Authors: William Maxwell

  • Last updated on December 10, 2021

American novelist, short-story writer, and editor

Author Works

Long Fiction:

Bright Center of Heaven, 1934

They Came Like Swallows, 1937

The Folded Leaf, 1945

Time Will Darken It, 1948

The Chateau, 1961

So Long, See You Tomorrow, 1980

Short Fiction:

Stories, 1956

The Old Man at the Railroad Crossing, and Other Tales, 1966

Over by the River, and Other Stories, 1977

Five Tales, 1988

Billie Dyer, and Other Stories, 1992

All the Days and Nights: The Collected Stories of William Maxwell, 1995

Nonfiction:

Ancestors: A Family History, 1971

The Outermost Dream: Essays and Reviews, 1989

Children’s/Young Adult Literature:

The Heavenly Tenants, 1946

Mrs. Donald’s Dog Bun and His Home Away from Home, 1995

Biography

William Keepers Maxwell, Jr., was a renowned editor at The New Yorker magazine, where he worked for forty years, publishing the work of authors such as J. D. Salinger, John Cheever, and John Updike. Although his own fiction did not receive the recognition that the writings of some of these celebrated authors enjoyed, he was also a skilled literary craftsman. Despite his many years in New York, his writing concentrated on small-town, midwestern life.{$I[A]Maxwell, William}{$I[geo]UNITED STATES;Maxwell, William}{$I[tim]1908;Maxwell, William}

Maxwell’s early years were spent in Lincoln, Illinois, where he was born. His father, a salesman, was often away from home, so the young Maxwell developed a strong attachment to his mother. In 1918, two days after the birth of a younger brother, the mother died of double pneumonia. The death affected him deeply and became an event that would recur in his writing.

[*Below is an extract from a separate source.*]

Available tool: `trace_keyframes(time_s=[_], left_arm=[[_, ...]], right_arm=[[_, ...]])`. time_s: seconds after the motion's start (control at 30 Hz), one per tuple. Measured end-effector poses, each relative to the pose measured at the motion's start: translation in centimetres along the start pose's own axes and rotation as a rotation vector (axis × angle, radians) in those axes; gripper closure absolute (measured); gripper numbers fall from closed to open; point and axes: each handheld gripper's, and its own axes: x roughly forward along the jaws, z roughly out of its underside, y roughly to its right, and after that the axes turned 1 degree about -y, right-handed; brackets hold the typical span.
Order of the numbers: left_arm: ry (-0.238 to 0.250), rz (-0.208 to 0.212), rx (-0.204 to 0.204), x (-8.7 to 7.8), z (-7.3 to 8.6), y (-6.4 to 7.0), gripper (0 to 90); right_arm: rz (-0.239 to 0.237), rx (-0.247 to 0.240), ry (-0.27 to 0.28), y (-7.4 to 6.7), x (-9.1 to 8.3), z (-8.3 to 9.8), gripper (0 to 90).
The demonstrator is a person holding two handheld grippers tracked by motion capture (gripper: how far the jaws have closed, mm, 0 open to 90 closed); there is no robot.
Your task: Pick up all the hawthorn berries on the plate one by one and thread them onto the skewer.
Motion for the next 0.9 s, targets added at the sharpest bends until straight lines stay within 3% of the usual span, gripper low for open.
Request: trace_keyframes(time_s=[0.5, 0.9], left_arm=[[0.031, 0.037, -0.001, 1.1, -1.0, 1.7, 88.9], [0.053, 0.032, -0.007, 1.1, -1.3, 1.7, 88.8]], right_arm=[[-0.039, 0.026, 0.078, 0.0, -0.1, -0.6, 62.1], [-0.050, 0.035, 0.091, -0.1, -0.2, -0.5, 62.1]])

Two years after the death, his family moved to Chicago. Maxwell had planned to attend the Chicago Art Institute after graduating from high school but decided to enroll instead at the University of Illinois at Urbana in order to help a sick friend at the university. Graduating second in his class in 1930, he won a scholarship to pursue a doctorate in English at Harvard University. A poor showing in German, required for a Ph.D. in English, caused him to lose his scholarship after earning a master’s degree in 1931, and he returned to the University of Illinois at Urbana, where he got a job teaching freshman English.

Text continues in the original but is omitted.